Characterization of Specific Ion Effects on PI(4,5)P(2) Clustering: Molecular Dynamics Simulations and Graph-Theoretic Analysis.

Numerous cellular functions mediated by phosphatidylinositol (4,5)-bisphosphate (PI(4,5)P(2); PIP(2)) involve clustering of the lipid as well as colocalization with other lipids. Although the cation-mediated electrostatic interaction is regarded as the primary clustering mechanism, the ion-specific nature of the intermolecular network formation makes it challenging to characterize the clusters. Here we use all-atom molecular dynamics (MD) simulations of PIP(2) monolayers and graph-theoretic analysis to gain insight into the phenomenon. MD simulations reveal that the intermolecular interactions preferentially occur between specific cations and phosphate groups (P1, P4, and P5) of the inositol headgroup with better-matched kosmotropic/chaotropic characters consistent with the law of matching water affinities (LMWA). Ca(2+) is strongly attracted to P4/P5, while K(+) preferentially binds to P1; Na(+) interacts with both P4/P5 and P1. These specific interactions lead to the characteristic clustering patterns. Specificially, the size distributions and structures of PIP(2) clusters generated by kosmotropic cations Ca(2+) and Na(+) are bimodal, with a combination of small and large clusters, while there is little clustering in the presence of only chaotropic K(+); the largest clusters are obtained in systems with all three cations.
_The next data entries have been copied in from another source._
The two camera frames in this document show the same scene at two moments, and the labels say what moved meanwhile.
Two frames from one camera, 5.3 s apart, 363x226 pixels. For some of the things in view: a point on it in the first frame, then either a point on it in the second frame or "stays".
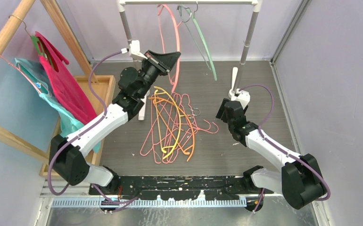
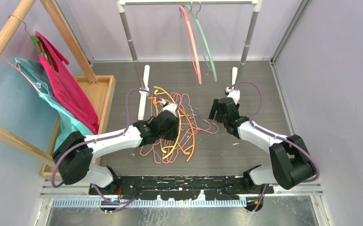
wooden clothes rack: [98, 90] stays
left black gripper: [163, 62] -> [172, 135]
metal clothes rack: [236, 74] stays
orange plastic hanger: [193, 140] stays
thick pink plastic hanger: [178, 66] -> [183, 10]
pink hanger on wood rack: [17, 68] stays
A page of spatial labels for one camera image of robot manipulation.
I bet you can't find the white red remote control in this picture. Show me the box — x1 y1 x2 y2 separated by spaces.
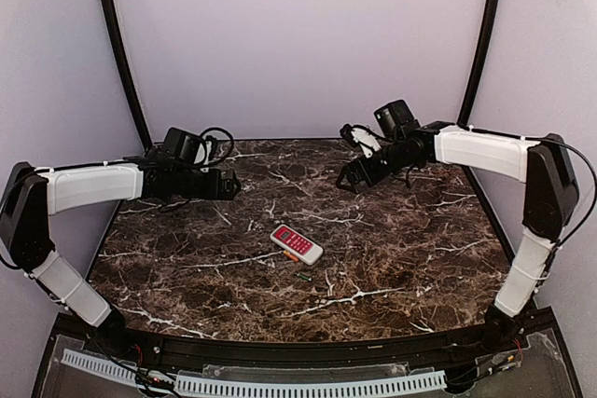
270 225 324 266

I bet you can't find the orange battery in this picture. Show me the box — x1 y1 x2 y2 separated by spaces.
283 251 299 263

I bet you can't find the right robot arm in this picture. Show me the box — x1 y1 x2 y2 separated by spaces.
336 100 579 350

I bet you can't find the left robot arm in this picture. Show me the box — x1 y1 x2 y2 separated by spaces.
1 127 242 328

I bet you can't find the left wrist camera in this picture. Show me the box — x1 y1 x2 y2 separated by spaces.
191 135 219 172

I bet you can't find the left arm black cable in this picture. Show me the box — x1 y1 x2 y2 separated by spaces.
198 126 236 164

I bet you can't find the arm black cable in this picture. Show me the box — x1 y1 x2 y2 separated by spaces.
198 126 236 164
543 134 597 250

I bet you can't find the black front rail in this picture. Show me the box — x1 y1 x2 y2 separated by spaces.
124 325 488 369

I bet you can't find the centre white cable duct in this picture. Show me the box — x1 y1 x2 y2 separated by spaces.
174 371 447 398

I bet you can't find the white cable duct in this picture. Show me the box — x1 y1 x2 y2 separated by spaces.
61 349 137 387
174 371 447 398

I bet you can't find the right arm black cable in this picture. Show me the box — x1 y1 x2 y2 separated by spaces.
543 134 597 250

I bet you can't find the left white cable duct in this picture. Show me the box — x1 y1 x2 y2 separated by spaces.
61 349 137 387

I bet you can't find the right black frame post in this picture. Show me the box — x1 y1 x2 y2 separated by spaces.
456 0 507 127

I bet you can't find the black frame post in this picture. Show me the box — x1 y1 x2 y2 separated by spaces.
100 0 152 150
456 0 507 127

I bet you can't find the left black frame post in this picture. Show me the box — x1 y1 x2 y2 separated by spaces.
100 0 152 150

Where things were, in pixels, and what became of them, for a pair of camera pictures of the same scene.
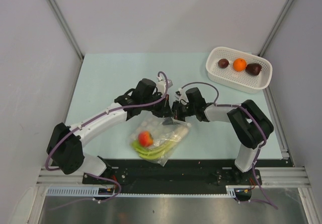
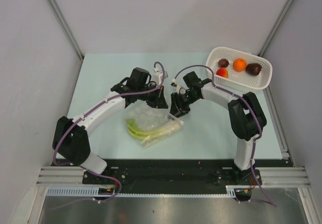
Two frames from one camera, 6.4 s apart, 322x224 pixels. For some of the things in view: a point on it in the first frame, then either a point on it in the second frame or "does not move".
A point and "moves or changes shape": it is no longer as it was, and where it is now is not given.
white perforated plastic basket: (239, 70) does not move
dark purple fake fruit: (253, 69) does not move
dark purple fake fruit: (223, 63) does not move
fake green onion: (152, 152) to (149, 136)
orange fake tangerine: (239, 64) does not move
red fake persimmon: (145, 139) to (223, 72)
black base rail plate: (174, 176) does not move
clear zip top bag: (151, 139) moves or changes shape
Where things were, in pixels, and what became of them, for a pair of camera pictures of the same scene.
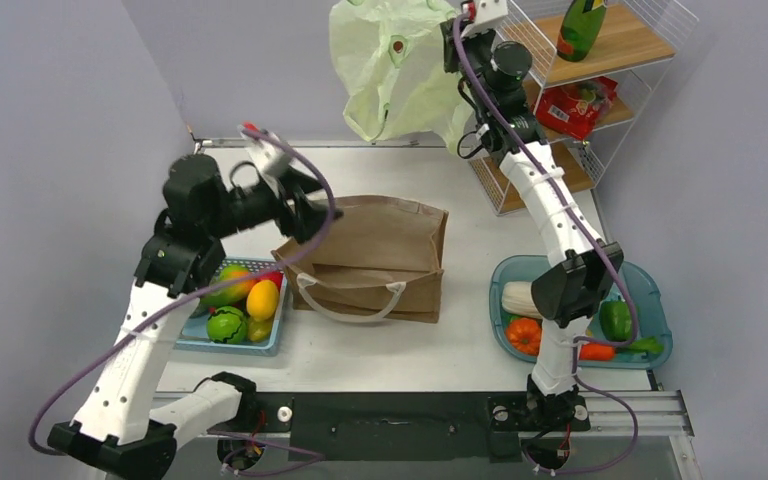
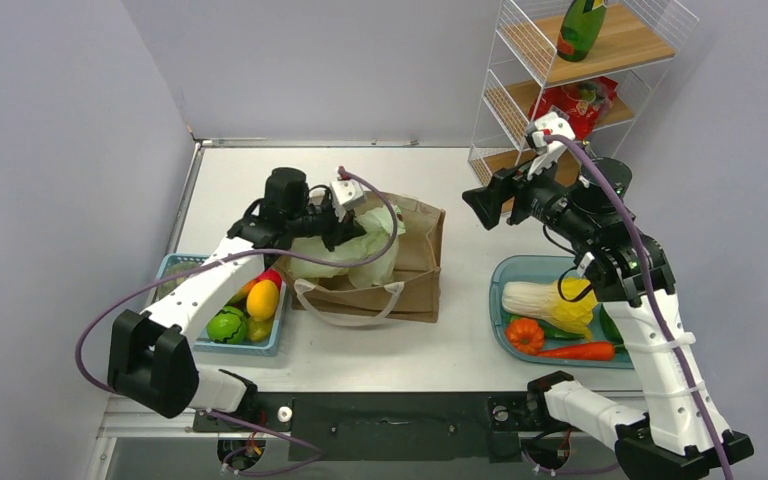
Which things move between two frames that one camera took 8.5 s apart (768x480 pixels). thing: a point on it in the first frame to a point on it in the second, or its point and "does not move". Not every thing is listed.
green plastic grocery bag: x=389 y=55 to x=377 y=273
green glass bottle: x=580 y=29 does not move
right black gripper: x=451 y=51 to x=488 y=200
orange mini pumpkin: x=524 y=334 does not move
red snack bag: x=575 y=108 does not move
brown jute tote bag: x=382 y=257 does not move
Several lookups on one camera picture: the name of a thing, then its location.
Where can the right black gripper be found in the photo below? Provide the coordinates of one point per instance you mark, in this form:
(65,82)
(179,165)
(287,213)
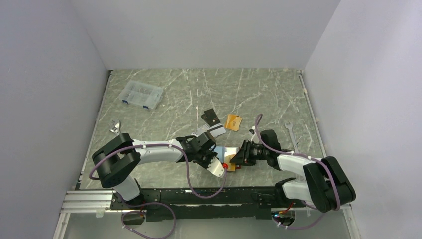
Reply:
(243,157)

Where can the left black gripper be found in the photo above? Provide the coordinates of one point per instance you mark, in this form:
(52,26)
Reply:
(211,154)

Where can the single orange card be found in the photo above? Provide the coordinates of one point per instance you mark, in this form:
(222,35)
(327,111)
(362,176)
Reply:
(230,167)

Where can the red leather wallet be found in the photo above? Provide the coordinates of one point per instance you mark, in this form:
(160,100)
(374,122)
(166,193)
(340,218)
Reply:
(225,154)

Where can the white magnetic stripe card stack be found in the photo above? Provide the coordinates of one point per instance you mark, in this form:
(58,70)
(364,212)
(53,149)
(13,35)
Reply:
(215,130)

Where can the black card holder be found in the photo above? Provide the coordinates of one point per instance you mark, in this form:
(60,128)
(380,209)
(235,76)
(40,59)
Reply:
(210,117)

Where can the orange card stack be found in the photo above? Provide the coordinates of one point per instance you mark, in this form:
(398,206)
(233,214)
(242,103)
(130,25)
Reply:
(233,122)

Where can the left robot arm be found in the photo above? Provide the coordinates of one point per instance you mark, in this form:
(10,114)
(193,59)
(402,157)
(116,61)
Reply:
(114,162)

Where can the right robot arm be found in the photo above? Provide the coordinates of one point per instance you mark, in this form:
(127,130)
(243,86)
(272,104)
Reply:
(321,183)

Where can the clear plastic organizer box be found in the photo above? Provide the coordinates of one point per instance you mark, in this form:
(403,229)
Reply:
(141,94)

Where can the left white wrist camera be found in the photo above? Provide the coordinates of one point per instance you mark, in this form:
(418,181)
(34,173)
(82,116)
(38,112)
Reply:
(216,168)

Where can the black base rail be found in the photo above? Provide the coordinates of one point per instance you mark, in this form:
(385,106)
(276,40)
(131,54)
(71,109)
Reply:
(233,202)

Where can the aluminium frame rail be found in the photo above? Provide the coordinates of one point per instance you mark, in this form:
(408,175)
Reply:
(86,214)

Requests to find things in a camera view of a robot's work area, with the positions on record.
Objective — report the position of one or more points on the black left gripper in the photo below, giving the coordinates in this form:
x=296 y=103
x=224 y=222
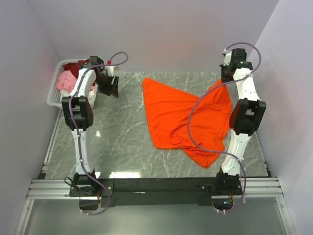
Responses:
x=107 y=90

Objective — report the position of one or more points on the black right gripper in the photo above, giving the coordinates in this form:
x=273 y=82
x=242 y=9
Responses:
x=223 y=79

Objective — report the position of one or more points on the orange t shirt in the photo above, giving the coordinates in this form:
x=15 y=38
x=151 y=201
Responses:
x=176 y=121

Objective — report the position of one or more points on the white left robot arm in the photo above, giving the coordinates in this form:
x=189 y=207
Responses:
x=79 y=118

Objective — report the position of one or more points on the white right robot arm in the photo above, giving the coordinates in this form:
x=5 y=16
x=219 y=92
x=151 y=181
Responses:
x=244 y=120

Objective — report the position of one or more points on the dark red t shirt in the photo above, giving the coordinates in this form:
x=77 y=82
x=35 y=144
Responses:
x=74 y=67

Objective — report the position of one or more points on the pink t shirt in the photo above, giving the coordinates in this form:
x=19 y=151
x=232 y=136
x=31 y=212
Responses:
x=66 y=81

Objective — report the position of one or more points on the white t shirt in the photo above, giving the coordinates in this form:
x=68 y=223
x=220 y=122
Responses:
x=91 y=97

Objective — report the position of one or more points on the white plastic basket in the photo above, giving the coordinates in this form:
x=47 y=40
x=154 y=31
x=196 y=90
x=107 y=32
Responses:
x=53 y=98

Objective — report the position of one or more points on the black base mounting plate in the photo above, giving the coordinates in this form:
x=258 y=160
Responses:
x=157 y=191

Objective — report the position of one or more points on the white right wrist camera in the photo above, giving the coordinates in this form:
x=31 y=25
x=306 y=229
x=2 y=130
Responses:
x=227 y=57

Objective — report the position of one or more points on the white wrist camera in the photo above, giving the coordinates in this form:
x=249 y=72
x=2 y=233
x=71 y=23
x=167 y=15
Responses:
x=110 y=68
x=227 y=57

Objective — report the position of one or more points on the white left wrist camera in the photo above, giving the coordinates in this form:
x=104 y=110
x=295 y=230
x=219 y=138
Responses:
x=110 y=68

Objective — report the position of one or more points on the aluminium rail frame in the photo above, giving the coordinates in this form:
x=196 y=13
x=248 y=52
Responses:
x=122 y=148

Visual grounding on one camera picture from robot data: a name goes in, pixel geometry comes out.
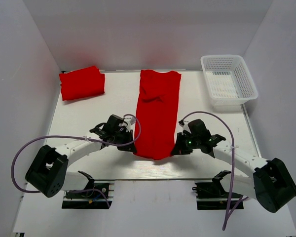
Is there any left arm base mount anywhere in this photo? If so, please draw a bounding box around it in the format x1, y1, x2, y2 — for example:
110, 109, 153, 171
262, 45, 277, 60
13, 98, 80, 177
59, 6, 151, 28
62, 181, 114, 210

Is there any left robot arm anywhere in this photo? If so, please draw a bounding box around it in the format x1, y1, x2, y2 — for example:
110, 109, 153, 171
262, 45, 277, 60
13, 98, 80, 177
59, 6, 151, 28
25, 115, 137, 198

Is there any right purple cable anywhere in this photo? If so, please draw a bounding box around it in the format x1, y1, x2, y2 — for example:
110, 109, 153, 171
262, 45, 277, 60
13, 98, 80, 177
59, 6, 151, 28
178, 111, 250, 231

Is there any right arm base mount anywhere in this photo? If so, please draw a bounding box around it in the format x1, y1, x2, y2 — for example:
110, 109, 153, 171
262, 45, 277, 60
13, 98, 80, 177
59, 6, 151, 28
192, 182, 228, 210

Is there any red t-shirt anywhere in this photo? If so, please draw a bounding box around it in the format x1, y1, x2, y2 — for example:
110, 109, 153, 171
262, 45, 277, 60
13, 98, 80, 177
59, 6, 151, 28
59, 66, 105, 101
134, 70, 181, 160

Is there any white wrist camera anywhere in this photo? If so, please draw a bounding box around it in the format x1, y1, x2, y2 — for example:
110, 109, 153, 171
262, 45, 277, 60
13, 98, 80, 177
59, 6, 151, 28
123, 117, 136, 131
178, 120, 192, 135

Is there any white plastic basket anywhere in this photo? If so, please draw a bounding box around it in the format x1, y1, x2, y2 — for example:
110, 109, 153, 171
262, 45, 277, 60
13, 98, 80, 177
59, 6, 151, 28
200, 54, 259, 112

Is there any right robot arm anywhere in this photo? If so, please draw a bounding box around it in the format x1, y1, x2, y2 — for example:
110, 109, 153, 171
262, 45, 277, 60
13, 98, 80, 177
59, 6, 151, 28
171, 119, 296, 213

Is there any folded red t-shirt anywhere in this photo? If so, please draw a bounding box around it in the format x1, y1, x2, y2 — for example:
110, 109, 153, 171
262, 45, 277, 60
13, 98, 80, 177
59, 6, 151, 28
59, 66, 105, 101

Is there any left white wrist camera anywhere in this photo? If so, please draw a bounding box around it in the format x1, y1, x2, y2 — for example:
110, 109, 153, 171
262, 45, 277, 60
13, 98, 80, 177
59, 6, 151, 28
123, 117, 136, 131

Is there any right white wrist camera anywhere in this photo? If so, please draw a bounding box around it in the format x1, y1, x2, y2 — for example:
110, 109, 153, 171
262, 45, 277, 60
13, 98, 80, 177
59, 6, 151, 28
178, 120, 192, 135

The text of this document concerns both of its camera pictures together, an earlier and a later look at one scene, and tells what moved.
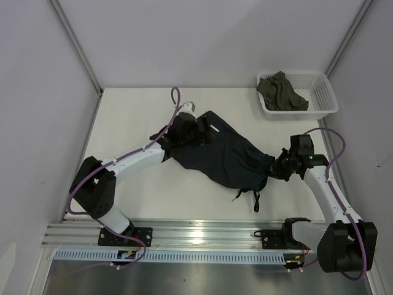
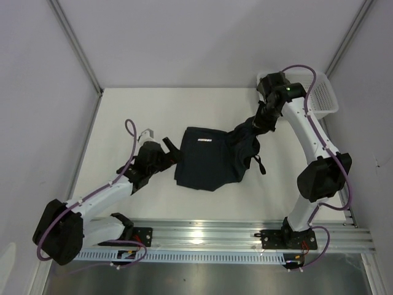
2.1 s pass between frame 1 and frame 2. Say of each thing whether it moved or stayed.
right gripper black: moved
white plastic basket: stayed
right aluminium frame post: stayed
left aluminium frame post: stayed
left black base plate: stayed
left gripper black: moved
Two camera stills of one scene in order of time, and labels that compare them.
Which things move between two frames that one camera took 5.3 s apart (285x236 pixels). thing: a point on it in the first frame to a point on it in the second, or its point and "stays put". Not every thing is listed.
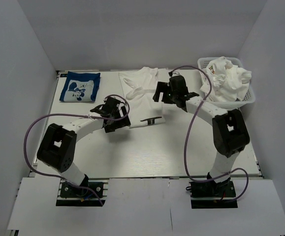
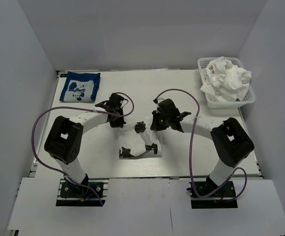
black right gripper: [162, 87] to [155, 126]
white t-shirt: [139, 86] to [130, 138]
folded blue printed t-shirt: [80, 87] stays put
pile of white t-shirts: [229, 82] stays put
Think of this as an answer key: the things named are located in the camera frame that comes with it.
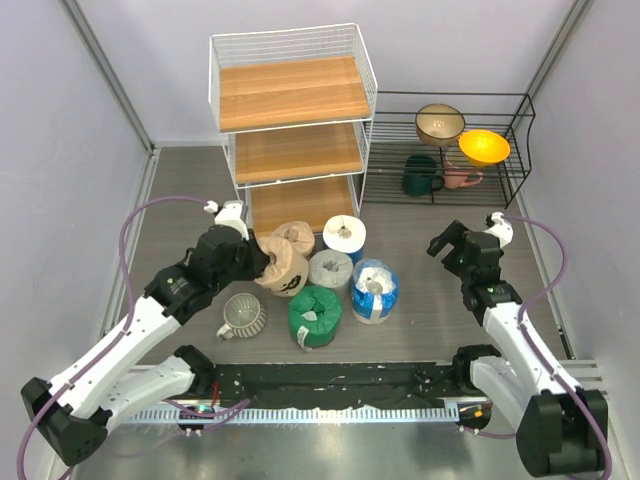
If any brown paper roll with cartoon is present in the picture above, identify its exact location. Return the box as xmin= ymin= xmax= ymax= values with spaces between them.
xmin=254 ymin=236 xmax=309 ymax=297

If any white roll blue wrapper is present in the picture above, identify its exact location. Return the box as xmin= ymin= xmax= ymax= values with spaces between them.
xmin=322 ymin=215 xmax=367 ymax=264

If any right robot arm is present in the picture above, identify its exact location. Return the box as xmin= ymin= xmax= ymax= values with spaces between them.
xmin=427 ymin=212 xmax=613 ymax=479

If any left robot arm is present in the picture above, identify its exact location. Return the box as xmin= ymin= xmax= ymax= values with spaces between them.
xmin=21 ymin=225 xmax=269 ymax=467

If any grey ribbed mug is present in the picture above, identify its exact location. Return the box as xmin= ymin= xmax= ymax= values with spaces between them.
xmin=216 ymin=293 xmax=267 ymax=340

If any pink mug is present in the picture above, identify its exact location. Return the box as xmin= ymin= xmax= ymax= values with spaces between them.
xmin=443 ymin=148 xmax=484 ymax=190

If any dark green mug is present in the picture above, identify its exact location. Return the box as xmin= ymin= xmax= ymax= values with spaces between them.
xmin=401 ymin=155 xmax=445 ymax=196

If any grey paper towel roll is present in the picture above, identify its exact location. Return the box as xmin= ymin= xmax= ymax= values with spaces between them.
xmin=308 ymin=249 xmax=354 ymax=290

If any green wrapped paper roll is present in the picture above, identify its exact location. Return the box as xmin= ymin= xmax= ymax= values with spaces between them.
xmin=288 ymin=285 xmax=343 ymax=352

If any blue white plastic-wrapped roll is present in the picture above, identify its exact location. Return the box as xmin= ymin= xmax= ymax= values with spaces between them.
xmin=351 ymin=258 xmax=399 ymax=325

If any yellow bowl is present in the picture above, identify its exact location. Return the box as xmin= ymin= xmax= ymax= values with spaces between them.
xmin=458 ymin=129 xmax=511 ymax=167

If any brown glass bowl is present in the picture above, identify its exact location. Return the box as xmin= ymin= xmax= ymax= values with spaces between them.
xmin=415 ymin=104 xmax=466 ymax=147

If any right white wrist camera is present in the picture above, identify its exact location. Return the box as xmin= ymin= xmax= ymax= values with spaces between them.
xmin=484 ymin=212 xmax=514 ymax=248

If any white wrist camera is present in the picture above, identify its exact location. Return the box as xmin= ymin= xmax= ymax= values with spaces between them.
xmin=203 ymin=200 xmax=249 ymax=240
xmin=484 ymin=212 xmax=514 ymax=248

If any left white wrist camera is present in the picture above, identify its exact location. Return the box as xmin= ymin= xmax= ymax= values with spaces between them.
xmin=203 ymin=200 xmax=249 ymax=240

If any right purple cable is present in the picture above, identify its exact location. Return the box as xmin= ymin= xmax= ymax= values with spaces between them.
xmin=459 ymin=212 xmax=614 ymax=480

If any purple cable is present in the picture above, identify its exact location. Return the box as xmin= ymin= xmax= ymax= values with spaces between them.
xmin=459 ymin=212 xmax=614 ymax=480
xmin=16 ymin=195 xmax=251 ymax=480

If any black wire rack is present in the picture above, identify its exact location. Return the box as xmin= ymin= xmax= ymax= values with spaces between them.
xmin=362 ymin=90 xmax=536 ymax=207

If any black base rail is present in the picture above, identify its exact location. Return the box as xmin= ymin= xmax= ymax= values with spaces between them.
xmin=164 ymin=360 xmax=494 ymax=409

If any slotted cable duct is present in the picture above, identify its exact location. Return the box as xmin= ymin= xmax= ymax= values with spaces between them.
xmin=119 ymin=405 xmax=461 ymax=425

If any white wire wooden shelf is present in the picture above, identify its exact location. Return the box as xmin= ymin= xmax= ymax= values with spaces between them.
xmin=208 ymin=23 xmax=378 ymax=235

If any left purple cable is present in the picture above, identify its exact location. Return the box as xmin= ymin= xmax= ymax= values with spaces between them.
xmin=16 ymin=195 xmax=251 ymax=480

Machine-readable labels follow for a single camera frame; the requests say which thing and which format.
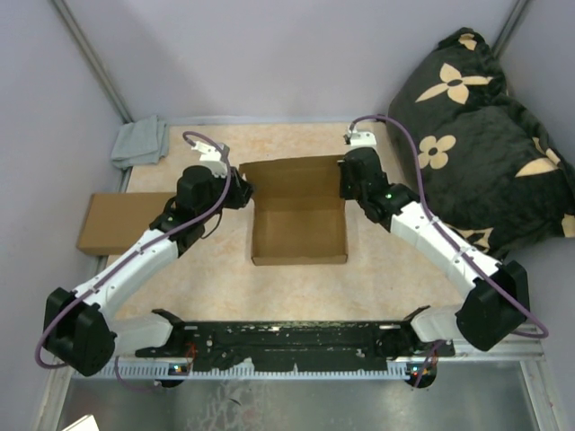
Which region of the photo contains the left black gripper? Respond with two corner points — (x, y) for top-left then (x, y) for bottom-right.
(199, 166), (257, 223)

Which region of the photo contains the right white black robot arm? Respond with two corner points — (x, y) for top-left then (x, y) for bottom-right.
(338, 147), (529, 356)

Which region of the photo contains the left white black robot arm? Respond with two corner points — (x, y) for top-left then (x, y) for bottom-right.
(35, 165), (253, 376)

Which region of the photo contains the small closed cardboard box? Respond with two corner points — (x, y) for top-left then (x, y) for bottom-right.
(76, 192), (175, 256)

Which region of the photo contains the grey folded cloth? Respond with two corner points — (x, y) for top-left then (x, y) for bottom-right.
(111, 115), (169, 170)

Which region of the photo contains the black floral pillow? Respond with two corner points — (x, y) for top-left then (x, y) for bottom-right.
(387, 28), (574, 258)

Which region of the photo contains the white paper corner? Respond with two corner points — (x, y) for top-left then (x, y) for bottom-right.
(62, 415), (100, 431)

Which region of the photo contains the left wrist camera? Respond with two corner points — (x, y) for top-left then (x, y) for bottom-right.
(191, 141), (229, 178)

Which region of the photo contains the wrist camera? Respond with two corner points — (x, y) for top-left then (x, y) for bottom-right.
(191, 141), (229, 178)
(343, 130), (377, 147)

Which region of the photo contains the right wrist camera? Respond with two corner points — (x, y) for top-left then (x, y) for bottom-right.
(343, 130), (377, 147)

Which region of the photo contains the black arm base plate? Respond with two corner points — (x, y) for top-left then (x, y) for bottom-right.
(136, 321), (433, 373)

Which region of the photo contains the aluminium frame rail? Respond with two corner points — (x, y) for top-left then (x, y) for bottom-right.
(53, 323), (544, 383)

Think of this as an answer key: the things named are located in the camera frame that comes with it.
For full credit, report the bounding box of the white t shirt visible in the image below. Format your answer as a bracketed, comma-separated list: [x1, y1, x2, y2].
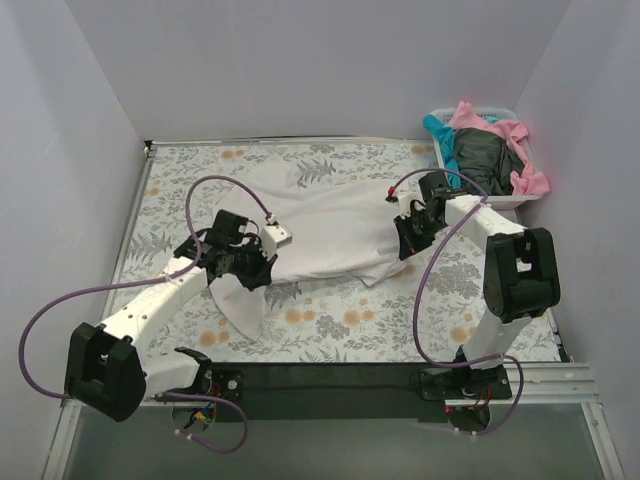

The small-world network (a model with both local and long-range connections) best characterizes the clusters, followed by the random and the scale-free networks. More generally, the present results interpreted within the LMWA are consistent with the relative eukaryotic intracellular concentrations Ca(2+) ≪ Na(+) < Mg(2+) < K(+); that is, concentrations of Ca(2+) and Na(+) must be low to prevent damaging aggregation of lipids, DNA, RNA and phosphate-containing proteins.